Premier Oil. Natuna Field. Indonesia 2011The UK government has given the go-ahead for FTSE-listed Premier Oil to develop the Catcher oil field in the North Sea – creating up to 1,000 new jobs.

The Premier-operated Catcher area, located in the UK Central North Sea, is expected to produce 96 million barrels of oil equivalent with a peak production rate of around 50,000 barrels of oil per day.

The project will entail the drilling of 22 subsea wells (14 producers and 8 water injectors) on the Catcher, Varadero and Burgman fields which will be tied back to a leased FPSO. The oil will be offloaded by tankers while the gas will be exported through the SEGAL facilities.   

All major service contracts have been awarded and the first oil is due to be pumped out by mid-2017.  

Michael Fallon, Minister of State for Energy, said: “The Catcher development shows that there continues to be an extraordinary level of interest in North Sea oil and gas, which is excellent news for industry and for the whole of the UK. The project represents over £1bn of investment and almost all of the subsea expertise and equipment needed for this development is being supplied by British companies right across the country.”

Simon Lockett, Chief Executive Officer, said: “Having discovered Catcher in 2010, we are extremely pleased to have brought the Catcher area through the development approval process.
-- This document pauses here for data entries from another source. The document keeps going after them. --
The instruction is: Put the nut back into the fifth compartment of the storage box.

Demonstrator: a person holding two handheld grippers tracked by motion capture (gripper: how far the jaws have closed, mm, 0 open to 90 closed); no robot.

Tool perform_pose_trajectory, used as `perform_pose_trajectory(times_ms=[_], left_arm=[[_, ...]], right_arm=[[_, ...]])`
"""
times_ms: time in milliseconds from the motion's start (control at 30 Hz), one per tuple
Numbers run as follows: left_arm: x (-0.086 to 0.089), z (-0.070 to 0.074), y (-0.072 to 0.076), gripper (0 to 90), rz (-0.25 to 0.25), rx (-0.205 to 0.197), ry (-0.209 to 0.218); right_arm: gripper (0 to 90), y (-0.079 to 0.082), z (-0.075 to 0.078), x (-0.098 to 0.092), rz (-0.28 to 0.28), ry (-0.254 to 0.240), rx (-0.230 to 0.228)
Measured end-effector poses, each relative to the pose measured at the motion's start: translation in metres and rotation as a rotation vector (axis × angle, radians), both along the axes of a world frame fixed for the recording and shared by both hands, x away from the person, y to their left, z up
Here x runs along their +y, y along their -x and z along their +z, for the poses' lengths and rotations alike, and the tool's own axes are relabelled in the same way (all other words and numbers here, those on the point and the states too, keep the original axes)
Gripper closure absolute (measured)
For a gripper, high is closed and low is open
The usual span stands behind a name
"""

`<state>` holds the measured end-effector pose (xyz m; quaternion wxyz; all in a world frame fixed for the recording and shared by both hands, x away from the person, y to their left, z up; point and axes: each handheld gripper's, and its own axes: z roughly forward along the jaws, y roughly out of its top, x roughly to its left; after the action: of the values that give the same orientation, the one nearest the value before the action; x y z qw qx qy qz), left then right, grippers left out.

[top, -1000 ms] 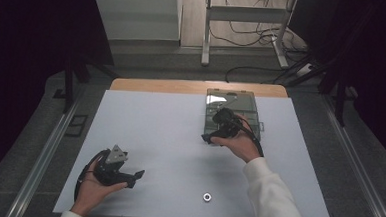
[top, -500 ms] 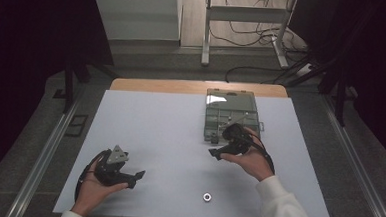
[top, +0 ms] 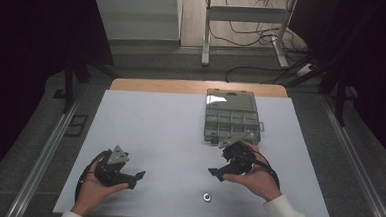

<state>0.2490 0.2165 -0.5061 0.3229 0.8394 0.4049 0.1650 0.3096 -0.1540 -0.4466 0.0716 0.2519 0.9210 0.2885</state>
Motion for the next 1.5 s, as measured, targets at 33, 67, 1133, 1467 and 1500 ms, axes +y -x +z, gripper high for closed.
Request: perform_pose_trajectory(times_ms=[33,67,1133,1467,1500], left_arm=[[0.0,0.0,0.0,10.9,0.003,0.001,0.002],[0.0,0.0,0.0,10.8,0.003,0.001,0.003],[-0.001,-0.001,0.0,11.0,-0.005,0.003,-0.01],[-0.001,-0.001,0.0,11.0,-0.006,0.004,-0.011],[-0.002,-0.001,0.0,11.0,-0.007,0.004,-0.012]], right_arm=[[16.2,0.0,0.0,0.0,0.0,0.0,0.0],[16.2,0.003,-0.001,0.0,0.009,0.005,0.005],[44.1,0.04,-0.056,0.041,0.304,0.267,0.11],[68.2,0.043,-0.053,0.043,0.339,0.297,0.104],[68.4,0.043,-0.053,0.043,0.34,0.306,0.096]])
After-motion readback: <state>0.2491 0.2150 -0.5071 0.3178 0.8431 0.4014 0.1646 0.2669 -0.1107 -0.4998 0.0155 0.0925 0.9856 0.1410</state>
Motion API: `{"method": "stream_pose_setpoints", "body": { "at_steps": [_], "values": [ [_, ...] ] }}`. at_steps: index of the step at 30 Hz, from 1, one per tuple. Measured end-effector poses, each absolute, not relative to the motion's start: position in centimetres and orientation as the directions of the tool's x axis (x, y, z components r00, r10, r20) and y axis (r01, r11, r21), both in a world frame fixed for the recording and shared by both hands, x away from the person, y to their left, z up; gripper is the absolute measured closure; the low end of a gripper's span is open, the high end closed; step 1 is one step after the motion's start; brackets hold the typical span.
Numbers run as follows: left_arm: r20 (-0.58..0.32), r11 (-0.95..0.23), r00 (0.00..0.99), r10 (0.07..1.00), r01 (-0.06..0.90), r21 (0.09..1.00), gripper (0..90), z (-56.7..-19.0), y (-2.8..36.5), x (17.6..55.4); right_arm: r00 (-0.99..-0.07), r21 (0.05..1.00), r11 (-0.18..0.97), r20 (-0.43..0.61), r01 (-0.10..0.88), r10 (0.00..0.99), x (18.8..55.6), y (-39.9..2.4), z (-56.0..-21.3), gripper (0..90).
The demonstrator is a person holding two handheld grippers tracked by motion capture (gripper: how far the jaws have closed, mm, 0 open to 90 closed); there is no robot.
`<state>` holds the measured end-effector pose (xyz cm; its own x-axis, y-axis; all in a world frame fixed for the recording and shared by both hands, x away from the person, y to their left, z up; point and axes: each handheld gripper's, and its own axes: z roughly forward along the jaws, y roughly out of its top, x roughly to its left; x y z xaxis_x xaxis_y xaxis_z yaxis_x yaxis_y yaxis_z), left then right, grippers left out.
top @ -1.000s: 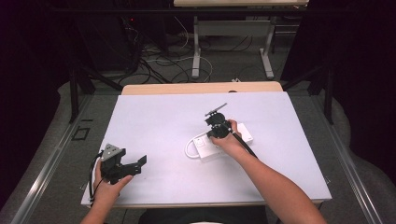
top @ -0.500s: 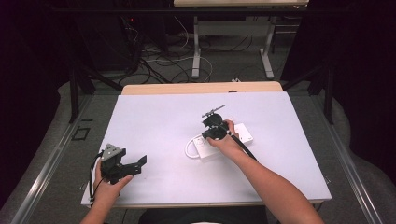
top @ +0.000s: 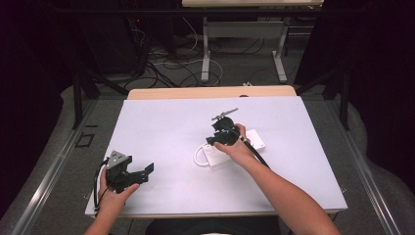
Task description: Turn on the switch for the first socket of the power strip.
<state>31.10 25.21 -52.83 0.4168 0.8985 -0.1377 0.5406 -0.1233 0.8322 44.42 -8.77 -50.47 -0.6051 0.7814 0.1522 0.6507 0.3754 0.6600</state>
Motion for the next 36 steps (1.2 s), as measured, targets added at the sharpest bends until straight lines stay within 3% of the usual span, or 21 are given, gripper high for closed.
{"method": "stream_pose_setpoints", "body": {
  "at_steps": [5,9,20,26,36],
  "values": [
    [-0.14,-0.121,0.415,0.899,0.543,0.831,7.5,-52.8,25.2,31.1,-0.619,0.692,0.351,0.176,0.63,0.766,44.0,-8.5,-49.6,36.5],
    [-0.141,-0.12,0.414,0.899,0.543,0.831,7.5,-52.8,25.2,31.1,-0.634,0.708,0.363,0.154,0.605,0.758,43.7,-8.3,-48.8,30.9],
    [-0.139,-0.121,0.415,0.899,0.543,0.831,7.6,-52.8,25.2,31.0,-0.655,0.727,0.381,0.123,0.571,0.746,42.7,-8.3,-47.3,16.6],
    [-0.14,-0.12,0.414,0.9,0.542,0.832,7.5,-52.9,25.2,31.1,-0.663,0.743,0.408,0.064,0.53,0.746,42.4,-8.9,-46.4,14.5],
    [-0.14,-0.119,0.413,0.9,0.543,0.831,7.6,-52.9,25.2,31.1,-0.652,0.762,0.392,0.052,0.516,0.757,41.9,-10.0,-45.3,5.4]
  ]
}}
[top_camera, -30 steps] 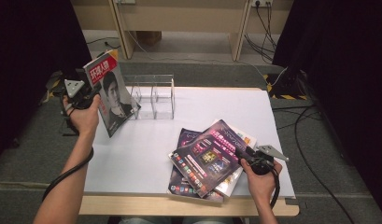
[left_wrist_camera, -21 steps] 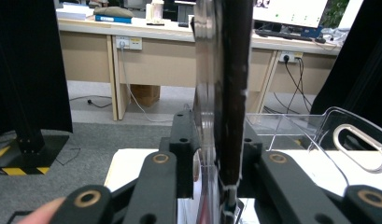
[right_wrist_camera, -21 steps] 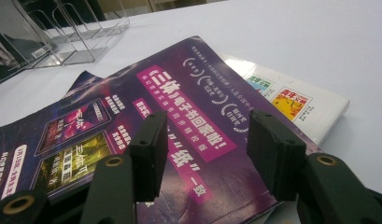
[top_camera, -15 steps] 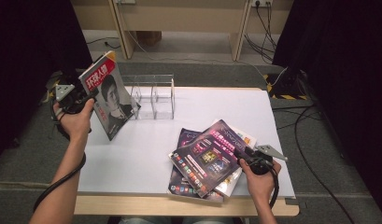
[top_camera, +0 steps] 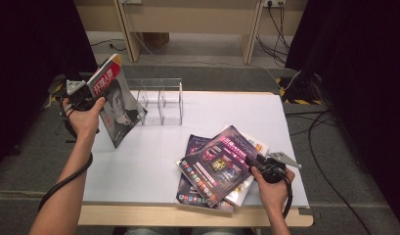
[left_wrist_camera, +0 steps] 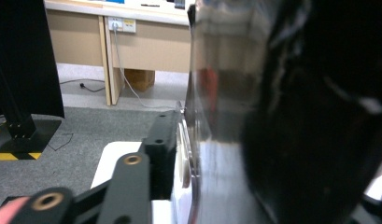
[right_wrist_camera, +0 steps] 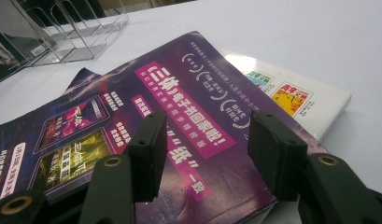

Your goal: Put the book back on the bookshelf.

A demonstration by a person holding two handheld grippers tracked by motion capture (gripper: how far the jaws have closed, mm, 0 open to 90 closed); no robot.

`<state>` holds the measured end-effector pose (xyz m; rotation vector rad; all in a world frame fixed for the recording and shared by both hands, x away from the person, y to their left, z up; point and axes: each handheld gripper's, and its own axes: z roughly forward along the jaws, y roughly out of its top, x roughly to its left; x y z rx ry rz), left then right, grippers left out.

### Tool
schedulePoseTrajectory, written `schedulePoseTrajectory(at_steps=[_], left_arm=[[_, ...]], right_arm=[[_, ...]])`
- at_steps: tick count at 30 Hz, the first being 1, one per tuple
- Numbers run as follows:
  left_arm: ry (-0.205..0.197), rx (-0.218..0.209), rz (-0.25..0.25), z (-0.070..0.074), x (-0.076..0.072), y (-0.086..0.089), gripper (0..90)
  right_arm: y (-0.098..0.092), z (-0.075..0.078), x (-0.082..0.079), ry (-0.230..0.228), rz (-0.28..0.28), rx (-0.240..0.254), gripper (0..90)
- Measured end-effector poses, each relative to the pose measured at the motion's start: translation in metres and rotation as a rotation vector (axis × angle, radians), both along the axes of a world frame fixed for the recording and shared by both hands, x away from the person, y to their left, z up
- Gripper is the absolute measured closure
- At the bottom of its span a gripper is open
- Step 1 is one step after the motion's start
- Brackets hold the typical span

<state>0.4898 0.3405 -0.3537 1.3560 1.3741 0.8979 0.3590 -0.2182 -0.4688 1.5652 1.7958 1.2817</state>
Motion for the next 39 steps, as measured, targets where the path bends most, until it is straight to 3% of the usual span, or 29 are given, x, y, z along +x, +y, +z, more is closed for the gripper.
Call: schedulePoseTrajectory(at_steps=[5, 7, 9, 13, 14, 16, 26, 33, 39], left_arm=[[0.029, 0.029, 0.004, 0.000, 0.003, -0.004, 83.5], [0.033, 0.037, 0.003, 0.000, 0.003, -0.004, 85.9], [0.031, 0.041, 0.001, 0.001, 0.002, -0.006, 86.1], [-0.013, 0.017, -0.001, 0.005, -0.004, -0.007, 86.3], [-0.045, 0.014, 0.003, 0.008, -0.007, -0.008, 86.3], [-0.068, 0.017, 0.002, 0.012, -0.009, -0.010, 86.4], [-0.148, 0.023, 0.020, 0.025, 0.000, -0.016, 86.4], [-0.177, 0.019, 0.023, 0.021, 0.010, -0.023, 86.4], [-0.183, 0.001, 0.012, 0.005, 0.020, -0.033, 86.3]], right_arm=[[0.000, -0.001, 0.000, 0.014, 0.002, 0.006, 47.9], [-0.001, -0.001, 0.000, 0.015, 0.002, 0.006, 47.9], [-0.001, -0.001, 0.000, 0.015, 0.001, 0.006, 47.9], [0.000, -0.001, 0.000, 0.014, 0.002, 0.005, 48.0], [-0.001, -0.001, 0.000, 0.013, 0.000, 0.005, 48.0], [-0.001, -0.001, 0.000, 0.011, -0.001, 0.003, 48.1], [-0.001, 0.000, 0.000, 0.004, -0.004, 0.004, 48.3], [-0.002, -0.001, 0.000, 0.007, -0.005, 0.004, 48.4], [-0.002, -0.002, 0.000, 0.010, -0.005, 0.005, 48.4]])
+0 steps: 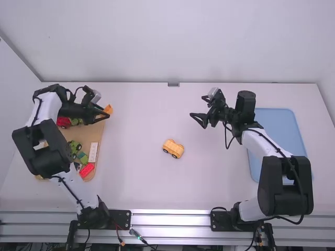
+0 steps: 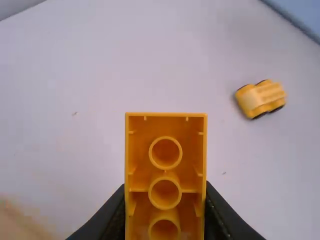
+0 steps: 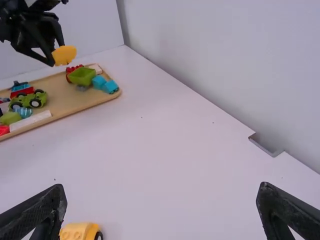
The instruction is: Assemble lego blocks to make yellow taxi
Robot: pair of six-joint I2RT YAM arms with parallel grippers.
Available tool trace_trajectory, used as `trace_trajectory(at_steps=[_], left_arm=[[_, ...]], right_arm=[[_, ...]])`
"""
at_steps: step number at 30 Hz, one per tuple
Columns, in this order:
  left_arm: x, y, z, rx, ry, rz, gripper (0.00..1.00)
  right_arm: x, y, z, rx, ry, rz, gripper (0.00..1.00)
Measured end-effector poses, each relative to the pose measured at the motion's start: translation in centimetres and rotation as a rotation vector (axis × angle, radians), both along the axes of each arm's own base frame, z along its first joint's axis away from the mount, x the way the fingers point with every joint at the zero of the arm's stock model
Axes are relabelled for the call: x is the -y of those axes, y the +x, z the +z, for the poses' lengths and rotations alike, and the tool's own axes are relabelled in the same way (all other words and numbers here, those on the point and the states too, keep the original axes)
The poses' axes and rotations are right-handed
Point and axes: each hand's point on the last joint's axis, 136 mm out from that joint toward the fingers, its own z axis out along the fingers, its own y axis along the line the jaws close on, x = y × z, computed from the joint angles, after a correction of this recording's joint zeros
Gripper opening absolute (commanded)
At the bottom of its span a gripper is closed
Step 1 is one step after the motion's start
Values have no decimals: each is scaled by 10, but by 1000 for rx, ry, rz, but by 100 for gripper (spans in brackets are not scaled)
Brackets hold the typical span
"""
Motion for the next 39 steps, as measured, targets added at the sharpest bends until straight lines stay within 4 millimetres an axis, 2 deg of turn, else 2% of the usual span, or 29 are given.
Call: trace_trajectory(at_steps=[5,12,16,19,21,23,27,30,35,39], left_arm=[[40,-5,10,21,-64,-107,2],[63,16,13,88,-67,-133,2],[75,34,4,117,-34,-115,2],[91,38,-10,84,3,-89,2],[102,35,-14,66,13,-88,2],[124,23,-16,50,4,-115,2],[170,-7,-3,82,-77,-226,2],[192,-16,7,144,-126,-272,2],[224,-14,13,200,-162,-269,2],[265,-30,11,167,-214,-313,2]], right_arm=[[0,0,0,0,-1,0,99],[-1,-1,0,-1,4,8,99],[-4,-6,3,0,21,43,99],[-6,-10,5,-1,34,68,99],[-8,-13,6,-1,41,83,99],[-10,-18,9,-3,58,115,99],[-17,-34,16,-3,107,216,99],[-21,-47,23,-12,149,293,99],[-24,-62,30,-42,203,380,99],[-25,-71,33,-77,233,423,99]])
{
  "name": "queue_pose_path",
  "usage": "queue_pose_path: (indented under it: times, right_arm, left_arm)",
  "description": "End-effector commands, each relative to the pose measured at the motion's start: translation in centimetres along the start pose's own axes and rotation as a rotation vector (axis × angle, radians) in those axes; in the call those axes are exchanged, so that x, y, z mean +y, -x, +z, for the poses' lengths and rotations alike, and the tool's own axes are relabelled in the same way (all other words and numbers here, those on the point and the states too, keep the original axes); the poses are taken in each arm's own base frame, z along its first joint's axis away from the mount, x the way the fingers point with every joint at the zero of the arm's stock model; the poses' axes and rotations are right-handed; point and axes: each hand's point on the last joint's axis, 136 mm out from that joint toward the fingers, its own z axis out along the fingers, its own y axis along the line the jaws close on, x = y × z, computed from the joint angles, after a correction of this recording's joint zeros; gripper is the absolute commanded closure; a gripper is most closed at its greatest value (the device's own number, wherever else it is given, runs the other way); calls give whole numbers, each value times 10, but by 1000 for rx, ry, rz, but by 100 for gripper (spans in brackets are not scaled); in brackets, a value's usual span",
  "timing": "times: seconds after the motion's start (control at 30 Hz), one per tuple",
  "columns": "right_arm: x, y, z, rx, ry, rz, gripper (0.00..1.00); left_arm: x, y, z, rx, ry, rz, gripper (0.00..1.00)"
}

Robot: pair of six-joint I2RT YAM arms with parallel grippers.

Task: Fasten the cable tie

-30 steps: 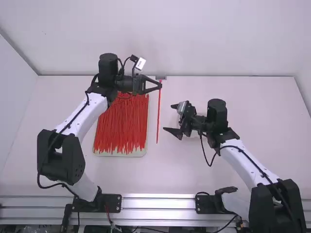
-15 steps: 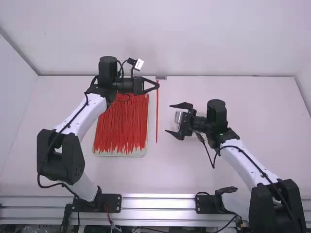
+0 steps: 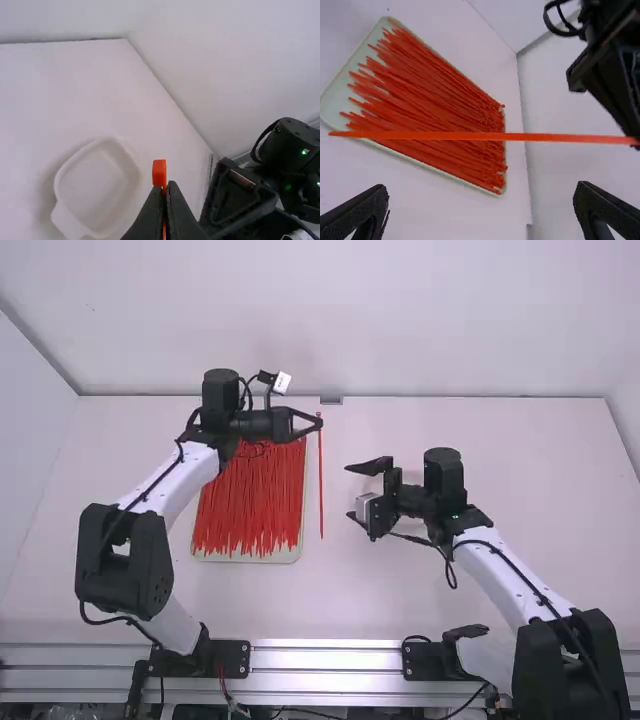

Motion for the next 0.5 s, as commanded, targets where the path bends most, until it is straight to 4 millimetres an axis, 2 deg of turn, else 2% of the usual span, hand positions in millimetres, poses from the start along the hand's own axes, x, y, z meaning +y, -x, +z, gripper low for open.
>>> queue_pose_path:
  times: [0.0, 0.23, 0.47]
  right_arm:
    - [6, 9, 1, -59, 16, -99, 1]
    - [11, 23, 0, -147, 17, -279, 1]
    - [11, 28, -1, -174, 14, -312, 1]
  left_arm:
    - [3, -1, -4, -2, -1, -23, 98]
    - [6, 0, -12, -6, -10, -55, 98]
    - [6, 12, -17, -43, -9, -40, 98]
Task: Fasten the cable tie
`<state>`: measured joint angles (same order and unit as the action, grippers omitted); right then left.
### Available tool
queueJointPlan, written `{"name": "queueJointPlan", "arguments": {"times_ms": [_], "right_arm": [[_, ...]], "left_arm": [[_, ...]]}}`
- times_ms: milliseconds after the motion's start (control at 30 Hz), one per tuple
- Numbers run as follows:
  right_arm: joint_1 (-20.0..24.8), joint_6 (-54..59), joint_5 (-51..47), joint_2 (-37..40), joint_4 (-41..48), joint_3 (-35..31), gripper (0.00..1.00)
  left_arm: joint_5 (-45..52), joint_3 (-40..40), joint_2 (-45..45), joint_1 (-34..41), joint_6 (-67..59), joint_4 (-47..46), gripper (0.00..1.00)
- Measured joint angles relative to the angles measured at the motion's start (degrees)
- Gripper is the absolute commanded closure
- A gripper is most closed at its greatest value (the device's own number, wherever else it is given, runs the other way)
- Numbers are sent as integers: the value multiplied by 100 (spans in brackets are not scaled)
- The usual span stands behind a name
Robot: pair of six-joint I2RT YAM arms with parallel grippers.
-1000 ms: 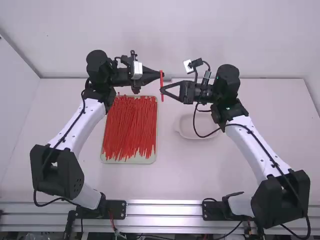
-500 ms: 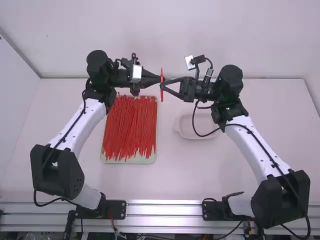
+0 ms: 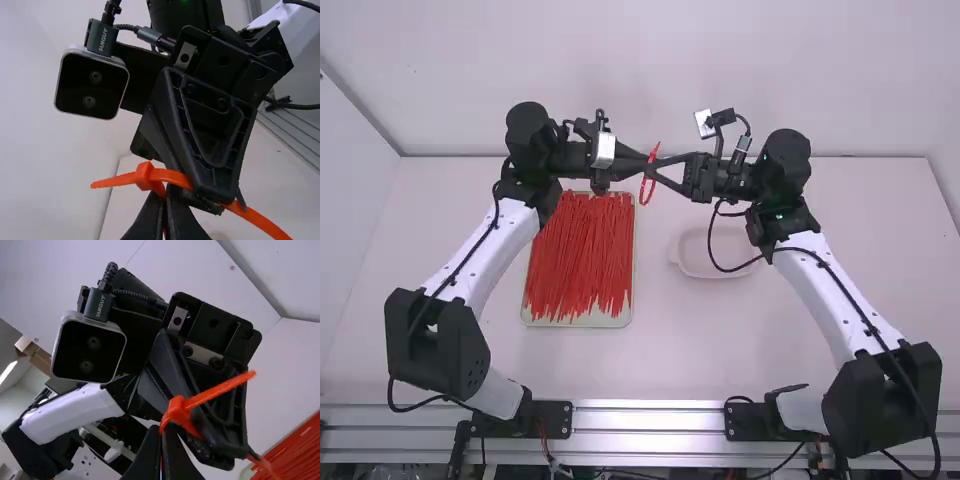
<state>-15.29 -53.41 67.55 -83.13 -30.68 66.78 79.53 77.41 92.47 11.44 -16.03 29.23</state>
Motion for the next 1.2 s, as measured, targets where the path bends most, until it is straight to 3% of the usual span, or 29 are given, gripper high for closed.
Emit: {"name": "queueJointPlan", "arguments": {"times_ms": [967, 1100, 1200], "right_arm": [[234, -319, 435, 0, -278, 0, 100], [262, -343, 494, 9, -328, 0, 69], [341, -339, 503, 57, -378, 13, 61]], "left_arm": [[240, 55, 0, 22, -13, 0, 98], [227, 55, 7, 13, -13, -26, 98], [328, 55, 46, 2, -22, -46, 98]]}}
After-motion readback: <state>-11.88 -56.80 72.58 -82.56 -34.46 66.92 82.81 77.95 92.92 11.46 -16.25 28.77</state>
Once on-stream this project, which has been facilitated by the government’s small field allowances, will underpin our growing cash flows.”  

Scottish Energy Minister Fergus Ewing added: “This announcement follows a number of significant investment announcements made recently, which is testament to the confidence that exists in the sector.

“Scotland’s industry-led Oil and Gas strategy sets out an overall theme of maximising resource recovery through a focus on industry led innovation, skills and supply chain growth.

“With up to 24 billion recoverable barrels with a potential wholesale value of £1.5 trillion, more than half of the resources in the North Sea, by value, are still to be extracted. It is clear that the industry will make an important contribution to the Scottish economy for decades to come.”